> **Work to be completed**: Look through the records below for the line holding "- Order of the". Write it out exactly, with each following line through the line holding "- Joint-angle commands".

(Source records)
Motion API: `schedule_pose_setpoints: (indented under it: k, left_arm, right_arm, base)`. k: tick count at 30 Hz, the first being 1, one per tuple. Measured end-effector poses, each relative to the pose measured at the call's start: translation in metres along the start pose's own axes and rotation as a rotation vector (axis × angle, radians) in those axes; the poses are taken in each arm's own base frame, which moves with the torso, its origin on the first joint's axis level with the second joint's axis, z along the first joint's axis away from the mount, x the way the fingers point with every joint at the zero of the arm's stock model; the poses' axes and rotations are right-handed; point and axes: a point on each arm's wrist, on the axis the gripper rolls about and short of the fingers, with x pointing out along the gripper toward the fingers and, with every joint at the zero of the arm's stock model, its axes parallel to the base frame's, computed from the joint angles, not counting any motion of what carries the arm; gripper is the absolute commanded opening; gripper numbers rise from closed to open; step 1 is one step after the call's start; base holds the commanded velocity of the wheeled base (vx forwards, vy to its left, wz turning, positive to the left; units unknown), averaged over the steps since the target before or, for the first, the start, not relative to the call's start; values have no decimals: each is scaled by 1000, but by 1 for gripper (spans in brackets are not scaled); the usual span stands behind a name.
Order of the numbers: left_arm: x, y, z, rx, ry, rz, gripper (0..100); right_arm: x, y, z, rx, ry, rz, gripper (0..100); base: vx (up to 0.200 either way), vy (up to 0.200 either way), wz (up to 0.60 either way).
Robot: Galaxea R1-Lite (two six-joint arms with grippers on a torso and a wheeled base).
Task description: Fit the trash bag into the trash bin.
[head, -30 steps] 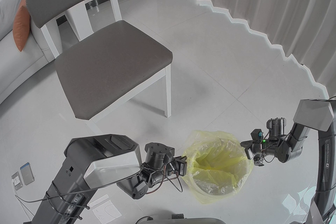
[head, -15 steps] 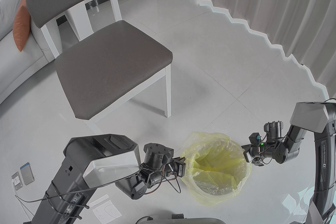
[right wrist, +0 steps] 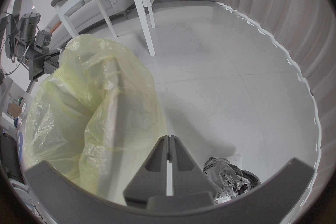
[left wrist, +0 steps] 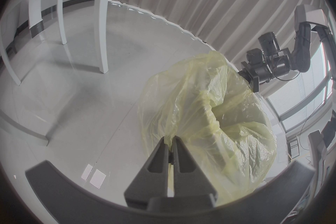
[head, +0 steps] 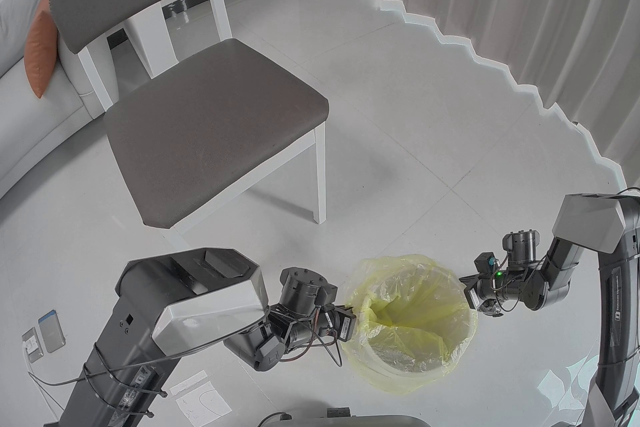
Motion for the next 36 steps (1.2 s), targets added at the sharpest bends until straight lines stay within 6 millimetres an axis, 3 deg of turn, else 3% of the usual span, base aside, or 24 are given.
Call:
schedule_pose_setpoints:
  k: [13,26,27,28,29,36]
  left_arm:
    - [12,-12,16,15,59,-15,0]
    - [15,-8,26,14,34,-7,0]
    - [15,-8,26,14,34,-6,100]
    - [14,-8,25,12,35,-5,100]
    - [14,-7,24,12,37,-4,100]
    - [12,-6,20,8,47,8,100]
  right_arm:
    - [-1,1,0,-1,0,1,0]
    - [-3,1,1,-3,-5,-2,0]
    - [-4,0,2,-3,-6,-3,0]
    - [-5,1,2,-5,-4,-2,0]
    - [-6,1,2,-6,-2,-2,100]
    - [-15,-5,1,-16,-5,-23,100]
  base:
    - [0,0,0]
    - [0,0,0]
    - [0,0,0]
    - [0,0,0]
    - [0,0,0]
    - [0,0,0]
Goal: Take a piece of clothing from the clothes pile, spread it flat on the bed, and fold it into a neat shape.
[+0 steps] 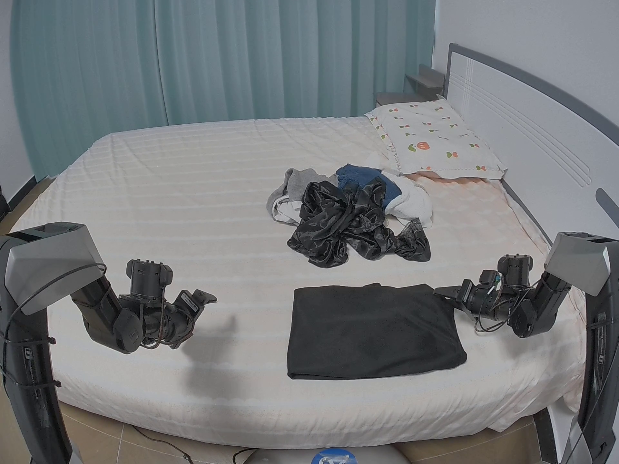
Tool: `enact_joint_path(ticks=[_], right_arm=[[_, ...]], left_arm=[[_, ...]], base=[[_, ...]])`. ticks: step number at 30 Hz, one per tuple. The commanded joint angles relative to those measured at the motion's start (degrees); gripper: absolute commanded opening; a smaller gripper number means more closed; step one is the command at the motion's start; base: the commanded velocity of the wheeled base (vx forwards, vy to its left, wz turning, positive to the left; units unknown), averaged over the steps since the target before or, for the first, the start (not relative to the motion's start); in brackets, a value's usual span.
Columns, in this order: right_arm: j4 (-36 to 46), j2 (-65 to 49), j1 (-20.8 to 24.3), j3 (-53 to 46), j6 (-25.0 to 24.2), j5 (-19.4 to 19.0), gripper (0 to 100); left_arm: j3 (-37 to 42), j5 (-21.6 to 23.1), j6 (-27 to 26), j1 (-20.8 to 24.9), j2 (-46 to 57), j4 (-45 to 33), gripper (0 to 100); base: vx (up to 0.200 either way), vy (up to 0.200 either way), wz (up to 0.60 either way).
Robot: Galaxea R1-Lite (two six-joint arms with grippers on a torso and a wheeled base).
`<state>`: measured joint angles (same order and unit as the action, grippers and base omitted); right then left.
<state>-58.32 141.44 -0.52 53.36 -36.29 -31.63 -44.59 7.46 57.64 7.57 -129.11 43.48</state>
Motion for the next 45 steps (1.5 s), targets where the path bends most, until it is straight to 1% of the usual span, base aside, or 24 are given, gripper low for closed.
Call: enact_joint_path(ticks=[1,16,17,22,27,32,36,37,39,42,44,45], right_arm=[[-0.04,-0.11,-0.09,-0.18,-0.01,-0.09,0],[-0.83,-1.16,-0.79,-0.71,-0.01,-0.01,0],[-0.83,-1.16,-0.88,-0.71,-0.01,0.08,100],[-1.01,-1.07,-0.88,-0.62,0.08,1.49,100],[-2.85,-1.43,-1.23,-0.54,0.08,1.84,100],[-3.99,-3.97,-0.35,3.16,0.26,8.26,100],[-3.91,-4.41,-0.71,3.86,0.17,10.63,100],[-3.99,-4.68,-0.97,3.42,0.26,11.07,100],[-4.08,-7.49,-2.11,1.05,0.43,13.18,100],[-3.91,-13.2,-3.78,-3.44,0.61,13.53,100],[-3.91,-13.2,-3.78,-3.44,0.61,13.53,100],[-3.91,-21.73,-4.13,-10.38,1.22,13.62,100]], left_arm=[[-0.06,0.01,0.02,-0.01,-0.09,0.02,100],[0.03,-0.08,0.02,0.08,-0.09,0.11,100],[0.03,-0.08,0.02,-0.01,-0.09,0.11,100],[0.03,0.01,0.02,-0.01,-0.09,0.02,100],[-0.14,0.01,0.11,-0.01,-0.09,0.02,100],[0.21,0.1,0.46,-0.19,0.35,0.02,100],[0.38,0.19,0.55,-0.36,0.79,0.02,100],[0.38,0.1,0.37,-0.36,0.88,0.02,100],[0.74,-0.52,0.19,-0.36,3.16,0.46,100],[1.79,-0.69,0.19,-0.45,8.17,1.87,100],[1.79,-0.69,0.19,-0.45,8.17,1.87,100],[2.67,-1.66,-1.3,-0.45,13.89,3.8,100]], base=[[0.0,0.0,0.0],[0.0,0.0,0.0],[0.0,0.0,0.0],[0.0,0.0,0.0],[0.0,0.0,0.0],[0.0,0.0,0.0],[0.0,0.0,0.0],[0.0,0.0,0.0],[0.0,0.0,0.0],[0.0,0.0,0.0],[0.0,0.0,0.0],[0.0,0.0,0.0]])
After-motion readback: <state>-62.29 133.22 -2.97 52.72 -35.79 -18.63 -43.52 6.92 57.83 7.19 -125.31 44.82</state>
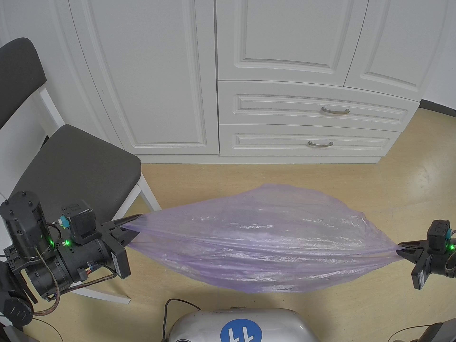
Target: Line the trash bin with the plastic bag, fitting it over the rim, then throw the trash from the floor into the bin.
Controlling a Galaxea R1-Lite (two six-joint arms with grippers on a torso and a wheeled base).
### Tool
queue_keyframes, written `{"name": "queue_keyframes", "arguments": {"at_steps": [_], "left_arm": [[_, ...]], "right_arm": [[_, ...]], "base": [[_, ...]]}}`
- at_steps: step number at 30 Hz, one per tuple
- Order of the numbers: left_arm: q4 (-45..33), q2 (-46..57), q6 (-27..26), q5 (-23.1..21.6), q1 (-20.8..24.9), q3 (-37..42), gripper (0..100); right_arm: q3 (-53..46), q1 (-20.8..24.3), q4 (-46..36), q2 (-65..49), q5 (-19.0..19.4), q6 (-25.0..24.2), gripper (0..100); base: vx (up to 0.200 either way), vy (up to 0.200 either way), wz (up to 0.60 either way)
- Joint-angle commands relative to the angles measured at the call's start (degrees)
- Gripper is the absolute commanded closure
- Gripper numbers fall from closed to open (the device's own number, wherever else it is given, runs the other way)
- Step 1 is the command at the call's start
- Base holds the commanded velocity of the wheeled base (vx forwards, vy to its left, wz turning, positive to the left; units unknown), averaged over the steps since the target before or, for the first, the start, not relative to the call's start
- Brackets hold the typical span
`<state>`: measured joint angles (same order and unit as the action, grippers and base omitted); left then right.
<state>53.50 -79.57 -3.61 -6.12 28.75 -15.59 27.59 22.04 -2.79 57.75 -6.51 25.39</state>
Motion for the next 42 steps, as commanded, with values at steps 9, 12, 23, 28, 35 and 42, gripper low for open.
{"name": "queue_keyframes", "arguments": {"at_steps": [9,12,23,28,35,42], "left_arm": [[0.02,0.91,0.09,-1.18,-1.32,0.12,100],[0.02,0.82,0.0,-1.18,-1.68,0.04,100],[2.75,-6.74,0.18,-1.09,4.65,-0.84,100],[14.43,-14.74,0.27,-1.09,6.67,-0.14,100],[34.39,-29.15,0.27,-0.47,10.81,0.39,100],[34.3,-27.83,5.72,-0.56,15.46,-0.49,100]], "right_arm": [[-0.96,-0.6,0.07,0.26,-0.08,1.5,100],[-1.04,-0.77,0.07,0.35,-0.08,1.68,100],[-1.48,0.64,12.2,11.6,0.53,3.08,100],[-2.19,0.72,21.16,17.31,0.18,3.0,100],[-7.72,5.47,46.03,26.8,0.97,0.62,100],[-12.38,11.71,65.46,35.51,-0.61,-0.52,100]], "base": [[0.0,0.0,0.0],[0.0,0.0,0.0],[0.0,0.0,0.0],[0.0,0.0,0.0],[0.0,0.0,0.0],[0.0,0.0,0.0]]}}
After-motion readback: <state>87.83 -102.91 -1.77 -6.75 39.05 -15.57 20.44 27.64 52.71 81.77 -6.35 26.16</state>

> **Answer space**:
- Order of the numbers: left_arm: q4 (-45..33), q2 (-46..57), q6 (-27..26), q5 (-23.1..21.6), q1 (-20.8..24.9), q3 (-37..42), gripper (0..100); right_arm: q3 (-53..46), q1 (-20.8..24.3), q4 (-46..36), q2 (-65..49), q5 (-19.0..19.4), q6 (-25.0..24.2), gripper (0..100); base: vx (up to 0.200 either way), vy (up to 0.200 either way), wz (up to 0.60 either way)
- Joint-angle commands relative to the angles measured at the call's start (degrees)

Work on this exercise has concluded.